Prop bets are some of the most fun yet risky wagers a bettor can place on the MLB. These prop bets can be player based or based on other factors of the game. Some people might even take an over/under on the length of the National Anthem. Prop bets like these are especially popular during big games like the World Series and Opening Day.
Day-to-day prop bets are much more tame and game-focused. Back to our NYM-MIA example, assume Jacob deGrom is on the mound for the Mets with a strikeout over/under of 7.5. The lines for these bets will generally be pretty even in the -150 to +150 range. If deGrom strikes out more than 7, the over hits, and if deGrom strikes out less than 8, the under hits. Another example of a prop bet in baseball would be betting on if a run is scored in the first inning, or how many runs are scored on the first home run.

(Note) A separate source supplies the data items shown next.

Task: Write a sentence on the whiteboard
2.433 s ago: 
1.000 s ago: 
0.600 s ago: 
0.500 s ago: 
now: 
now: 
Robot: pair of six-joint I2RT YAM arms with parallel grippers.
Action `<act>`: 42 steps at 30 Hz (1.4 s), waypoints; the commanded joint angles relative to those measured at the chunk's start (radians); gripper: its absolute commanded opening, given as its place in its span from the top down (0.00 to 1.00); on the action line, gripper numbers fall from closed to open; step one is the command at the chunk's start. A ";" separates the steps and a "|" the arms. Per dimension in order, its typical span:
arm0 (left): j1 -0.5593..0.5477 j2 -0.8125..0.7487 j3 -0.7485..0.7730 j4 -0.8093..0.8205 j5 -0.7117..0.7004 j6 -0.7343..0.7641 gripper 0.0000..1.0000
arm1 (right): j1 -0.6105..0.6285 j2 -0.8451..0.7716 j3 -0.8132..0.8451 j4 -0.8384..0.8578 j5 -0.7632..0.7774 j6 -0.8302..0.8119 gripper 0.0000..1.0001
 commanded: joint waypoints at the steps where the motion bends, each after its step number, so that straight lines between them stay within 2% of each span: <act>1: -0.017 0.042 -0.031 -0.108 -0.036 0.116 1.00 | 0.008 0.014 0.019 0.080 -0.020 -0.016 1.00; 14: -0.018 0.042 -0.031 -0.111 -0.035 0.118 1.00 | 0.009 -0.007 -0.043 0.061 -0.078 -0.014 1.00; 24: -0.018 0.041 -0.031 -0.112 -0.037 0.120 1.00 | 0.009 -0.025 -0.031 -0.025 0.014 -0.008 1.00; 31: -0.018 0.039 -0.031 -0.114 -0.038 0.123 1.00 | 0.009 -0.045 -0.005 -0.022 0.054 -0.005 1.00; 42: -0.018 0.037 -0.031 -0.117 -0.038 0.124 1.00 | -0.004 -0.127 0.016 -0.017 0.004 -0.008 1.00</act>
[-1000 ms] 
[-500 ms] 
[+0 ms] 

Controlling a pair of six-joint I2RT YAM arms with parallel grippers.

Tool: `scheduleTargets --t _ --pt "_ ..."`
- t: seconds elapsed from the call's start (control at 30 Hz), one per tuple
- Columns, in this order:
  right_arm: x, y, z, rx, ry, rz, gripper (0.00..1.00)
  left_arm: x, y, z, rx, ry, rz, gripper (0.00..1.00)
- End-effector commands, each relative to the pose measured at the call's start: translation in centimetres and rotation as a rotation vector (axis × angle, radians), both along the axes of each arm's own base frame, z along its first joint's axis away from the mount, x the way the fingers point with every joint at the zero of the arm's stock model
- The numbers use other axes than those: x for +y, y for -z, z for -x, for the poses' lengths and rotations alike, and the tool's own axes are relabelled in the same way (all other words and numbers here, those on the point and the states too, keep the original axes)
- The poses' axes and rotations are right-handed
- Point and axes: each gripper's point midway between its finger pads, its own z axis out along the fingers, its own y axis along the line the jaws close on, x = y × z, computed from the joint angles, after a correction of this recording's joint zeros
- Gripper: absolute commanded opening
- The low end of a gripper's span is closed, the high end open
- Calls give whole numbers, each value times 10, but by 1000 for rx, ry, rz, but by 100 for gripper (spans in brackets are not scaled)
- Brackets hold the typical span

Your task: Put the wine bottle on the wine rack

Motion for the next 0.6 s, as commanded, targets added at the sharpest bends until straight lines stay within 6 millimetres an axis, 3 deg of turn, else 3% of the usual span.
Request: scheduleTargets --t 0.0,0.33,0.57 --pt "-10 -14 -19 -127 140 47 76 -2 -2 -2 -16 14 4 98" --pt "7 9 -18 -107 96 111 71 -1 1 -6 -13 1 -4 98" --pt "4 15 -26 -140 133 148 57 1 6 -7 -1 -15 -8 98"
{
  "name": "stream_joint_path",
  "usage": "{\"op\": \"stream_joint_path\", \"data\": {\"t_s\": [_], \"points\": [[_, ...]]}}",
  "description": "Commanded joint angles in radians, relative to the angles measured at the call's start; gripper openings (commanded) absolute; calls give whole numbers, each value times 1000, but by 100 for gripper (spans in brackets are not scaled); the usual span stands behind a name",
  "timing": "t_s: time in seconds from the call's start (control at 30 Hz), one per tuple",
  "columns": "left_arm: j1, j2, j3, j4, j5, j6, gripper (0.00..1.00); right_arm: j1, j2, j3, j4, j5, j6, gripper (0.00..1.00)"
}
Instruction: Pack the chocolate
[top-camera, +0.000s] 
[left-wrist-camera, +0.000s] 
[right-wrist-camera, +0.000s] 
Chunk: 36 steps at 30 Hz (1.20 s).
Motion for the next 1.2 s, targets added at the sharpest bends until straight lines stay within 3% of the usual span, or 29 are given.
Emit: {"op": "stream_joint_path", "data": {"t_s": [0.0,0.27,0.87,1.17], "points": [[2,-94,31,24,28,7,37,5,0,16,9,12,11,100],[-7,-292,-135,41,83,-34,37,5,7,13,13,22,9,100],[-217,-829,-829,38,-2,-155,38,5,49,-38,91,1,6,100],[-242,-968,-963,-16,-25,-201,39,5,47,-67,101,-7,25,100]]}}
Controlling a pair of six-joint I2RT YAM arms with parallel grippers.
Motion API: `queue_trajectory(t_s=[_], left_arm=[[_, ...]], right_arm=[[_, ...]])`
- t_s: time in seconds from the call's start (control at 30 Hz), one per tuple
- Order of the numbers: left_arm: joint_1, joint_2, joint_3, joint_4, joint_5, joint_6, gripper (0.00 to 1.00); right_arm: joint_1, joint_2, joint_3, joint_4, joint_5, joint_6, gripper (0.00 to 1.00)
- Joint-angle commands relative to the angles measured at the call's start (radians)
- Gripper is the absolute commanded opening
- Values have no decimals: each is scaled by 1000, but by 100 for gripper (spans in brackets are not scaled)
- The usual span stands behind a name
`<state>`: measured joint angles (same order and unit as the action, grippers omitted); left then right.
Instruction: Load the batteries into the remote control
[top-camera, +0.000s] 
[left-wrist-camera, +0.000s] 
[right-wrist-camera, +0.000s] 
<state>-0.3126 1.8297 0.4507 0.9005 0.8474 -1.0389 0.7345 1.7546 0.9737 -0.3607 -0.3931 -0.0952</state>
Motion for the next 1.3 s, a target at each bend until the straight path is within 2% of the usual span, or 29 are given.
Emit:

Many books will put limits on these prop bets as they are not meant to be as lucrative but are rather placed as side bets.
A parlay is the term used when two or more bets are placed together on the same ticket. These bets can be almost any combination of bets within a game. Bettors can parlay the Mets winning and the under, or they can also bet on the Mets money line while also betting on the Yankees run line in the Bronx and the Cubs money line in Chicago. These bets have much higher payouts than regular, or straight, bets, but the risk is also multiplied.
Here is an example of a parlay. So, let us assume a Mets money line at +170, Yankees run line at -130, and Cubs money line at +150 with a $100 wager. If any of these bets do not hit, then no money is paid out. If the Mets win during the day then the bet pays out the $170 and adds it to the original $100 bet, so the bet on the Yankees is for $270. This bet then rolls over including the original $100 if the Yankees bet hits, and so on.
Sports betting is legal in some form, whether physical or mobile, in seventeen states. These states are: Arkansas, Colorado, Delaware, Illinois, Indiana, Iowa, Nevada, New Hampshire, New Jersey, New York, Michigan, Mississippi, Montana, Oregon, Pennsylvania, Rhode Island, and West Virginia. More states are legalizing sports betting because of the benefits the government gains from the taxes, though.
If a bet has already been placed, the line changing means nothing and the bet remains the same. Because of this lack of change, some bettors will wait until they believe the line favors their bet. This wait is risky, though, as the line can move in the opposite direction. This reason makes timing a huge factor in sports betting as it can drastically change the amount of money won or lost.
While the nature of a bet rained out depends mostly on the sportsbook, most of them follow similar rules. If the game is rained out in the first four-and-a-half innings, all bets depending on the end of the game are cancelled as the game is not officially finished. For an over/under or run line bet to stand, the game must go at least eight-and-a-half innings. For money line bets, if the game is called with a winner, the team who receives the win cashes out.
Yes, and these bets are some of the most popular at the start of the season because of the great payouts they offer. Bettors can wager on anything from the World Series champion, division champions, the Most Valuable Player winner, or the Cy Young Award Winner. Some bettors will even place small bets on struggling teams for the potentially massive payout.